Line by line, transcribe the data below exactly and pass over the images.
STORED DATA Block Start
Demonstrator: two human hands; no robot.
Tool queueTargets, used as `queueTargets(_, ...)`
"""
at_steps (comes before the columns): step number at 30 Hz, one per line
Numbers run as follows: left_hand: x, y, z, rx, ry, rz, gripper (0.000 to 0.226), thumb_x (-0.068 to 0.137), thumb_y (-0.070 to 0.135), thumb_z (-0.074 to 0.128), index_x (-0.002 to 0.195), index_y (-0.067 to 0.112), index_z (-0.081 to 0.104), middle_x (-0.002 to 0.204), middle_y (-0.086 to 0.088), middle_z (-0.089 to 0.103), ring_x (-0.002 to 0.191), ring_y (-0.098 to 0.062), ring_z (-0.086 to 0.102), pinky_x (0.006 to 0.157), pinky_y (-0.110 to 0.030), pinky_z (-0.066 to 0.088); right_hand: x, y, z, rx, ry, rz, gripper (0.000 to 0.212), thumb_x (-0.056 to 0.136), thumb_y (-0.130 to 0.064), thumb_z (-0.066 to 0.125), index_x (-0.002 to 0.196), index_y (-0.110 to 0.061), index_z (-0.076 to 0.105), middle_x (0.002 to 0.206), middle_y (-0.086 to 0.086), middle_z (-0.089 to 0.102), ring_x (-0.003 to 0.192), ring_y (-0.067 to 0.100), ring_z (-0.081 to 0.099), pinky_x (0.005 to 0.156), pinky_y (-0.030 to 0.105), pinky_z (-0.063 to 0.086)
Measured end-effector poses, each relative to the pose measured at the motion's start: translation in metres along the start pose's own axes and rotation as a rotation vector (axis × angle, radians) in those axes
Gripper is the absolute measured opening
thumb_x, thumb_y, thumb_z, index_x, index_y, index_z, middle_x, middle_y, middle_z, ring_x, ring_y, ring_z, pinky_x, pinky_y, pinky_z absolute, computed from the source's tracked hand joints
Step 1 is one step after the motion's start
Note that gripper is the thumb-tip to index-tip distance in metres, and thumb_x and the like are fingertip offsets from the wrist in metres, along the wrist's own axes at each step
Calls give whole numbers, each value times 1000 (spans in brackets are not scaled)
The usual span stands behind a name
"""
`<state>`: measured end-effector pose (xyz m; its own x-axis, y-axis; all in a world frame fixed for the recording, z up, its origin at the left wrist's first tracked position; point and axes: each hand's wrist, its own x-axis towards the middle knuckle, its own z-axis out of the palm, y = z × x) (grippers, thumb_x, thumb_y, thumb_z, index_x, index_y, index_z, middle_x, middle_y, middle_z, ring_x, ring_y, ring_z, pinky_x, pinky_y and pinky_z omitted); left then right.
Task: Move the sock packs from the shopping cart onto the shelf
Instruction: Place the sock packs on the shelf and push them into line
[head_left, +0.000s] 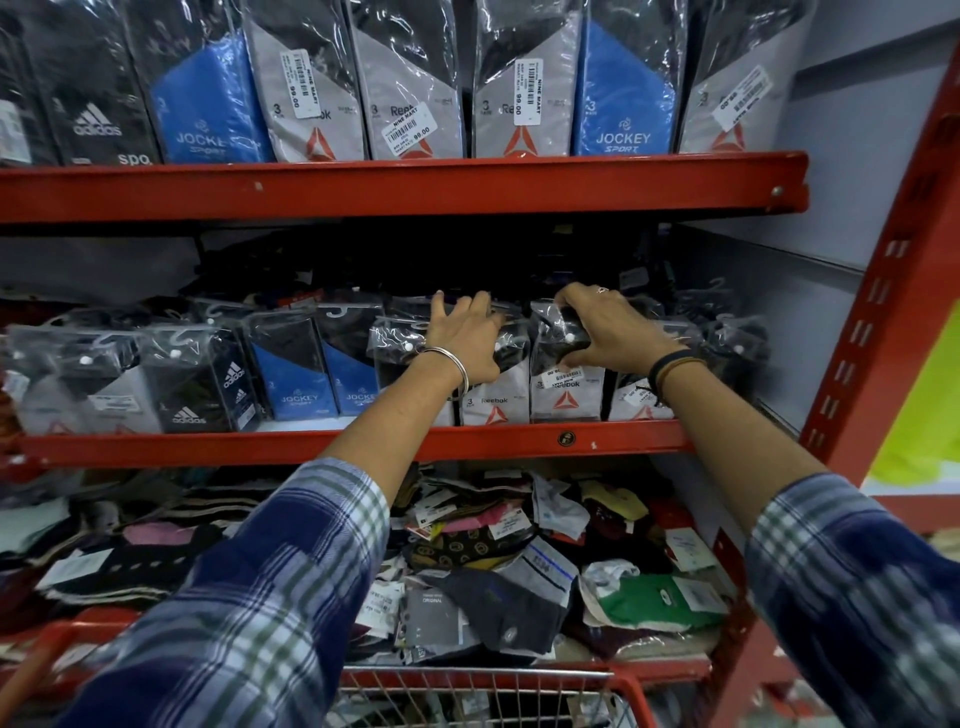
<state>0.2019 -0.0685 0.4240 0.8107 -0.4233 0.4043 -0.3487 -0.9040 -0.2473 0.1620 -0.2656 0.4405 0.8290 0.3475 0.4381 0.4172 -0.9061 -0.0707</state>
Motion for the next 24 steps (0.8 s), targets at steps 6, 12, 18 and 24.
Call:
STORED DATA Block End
→ COMPLETED EXERCISE:
Demonstrator: two human hands; no robot.
Tool queueTargets, used as `queueTargets(_, ...)`
"""
at_steps (comes before the columns): step number at 30 Hz, one per line
Numbers run as follows: left_hand: x, y, z, rx, ry, rz, gripper (0.000 to 0.226), thumb_x (-0.068 to 0.137), thumb_y (-0.070 to 0.135), thumb_z (-0.074 to 0.128), index_x (-0.002 to 0.195), index_y (-0.067 to 0.112), index_z (-0.081 to 0.104), middle_x (-0.002 to 0.204), middle_y (-0.086 to 0.088), middle_z (-0.089 to 0.103), ring_x (-0.002 to 0.191), ring_y (-0.098 to 0.062), ring_z (-0.086 to 0.102), pinky_x (0.006 to 0.157), pinky_y (-0.110 to 0.030), pinky_z (-0.066 to 0.088); right_hand: x, y, z, rx, ry, rz, gripper (0.000 to 0.212), thumb_x (-0.056 to 0.136), thumb_y (-0.130 to 0.064), thumb_z (-0.066 to 0.125), index_x (-0.002 to 0.196), index_y (-0.110 to 0.061), index_z (-0.076 to 0.105), middle_x (0.002 to 0.206), middle_y (-0.086 to 0.086), middle_z (-0.089 to 0.102), ring_x (-0.003 to 0.192), ring_y (-0.067 to 0.100), ring_z (-0.081 to 0.099), pinky_x (0.005 to 0.156), pinky_y (-0.030 to 0.105), pinky_z (-0.063 to 0.086)
Measured end-effector poses, each relative to the pose measured at the motion's start: translation in metres along the start pose's own axes and rotation as a rotation vector (axis × angle, radians) in those axes
Gripper is the absolute measured opening
thumb_x, thumb_y, thumb_z, index_x, index_y, index_z, middle_x, middle_y, middle_z, ring_x, ring_y, ring_z, pinky_x, pinky_y, pinky_z absolute, computed from the source's tracked hand joints
Step 1 is one step after the motion's start
Note that gripper is the thumb-tip to index-tip distance in metres, and thumb_x and the like are fingertip offsets from the wrist in metres, along the wrist's own axes at each step
Calls give whole numbers, each value times 1000 (spans in brackets are not scaled)
The usual span stands behind a name
"""
`<state>`: measured end-effector pose (xyz m; its own x-axis, y-axis; all in a world frame fixed for the recording, z up, its origin at the left wrist's first tracked position; point and axes: each hand's wrist, its own x-axis towards the middle knuckle, its own z-axis out of the palm, y = z × x) (grippers, thumb_x, thumb_y, thumb_z, index_x, index_y, index_z, middle_x, middle_y, middle_z, ring_x, ring_y, ring_z, pinky_x, pinky_y and pinky_z omitted); left then right.
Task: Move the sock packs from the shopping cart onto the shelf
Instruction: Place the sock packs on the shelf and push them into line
[head_left, +0.000s] 
<state>0.2019 -0.0685 0.4240 0.8107 -0.4233 0.4043 -0.3487 -0.9040 -0.2473 0.1620 -0.2656 0.4405 0.8290 0.3475 0.4381 0.4172 -0.9061 -0.0707</state>
Motion for the next 24 steps (0.8 s), targets at steps 6, 12, 18 and 24.
Call:

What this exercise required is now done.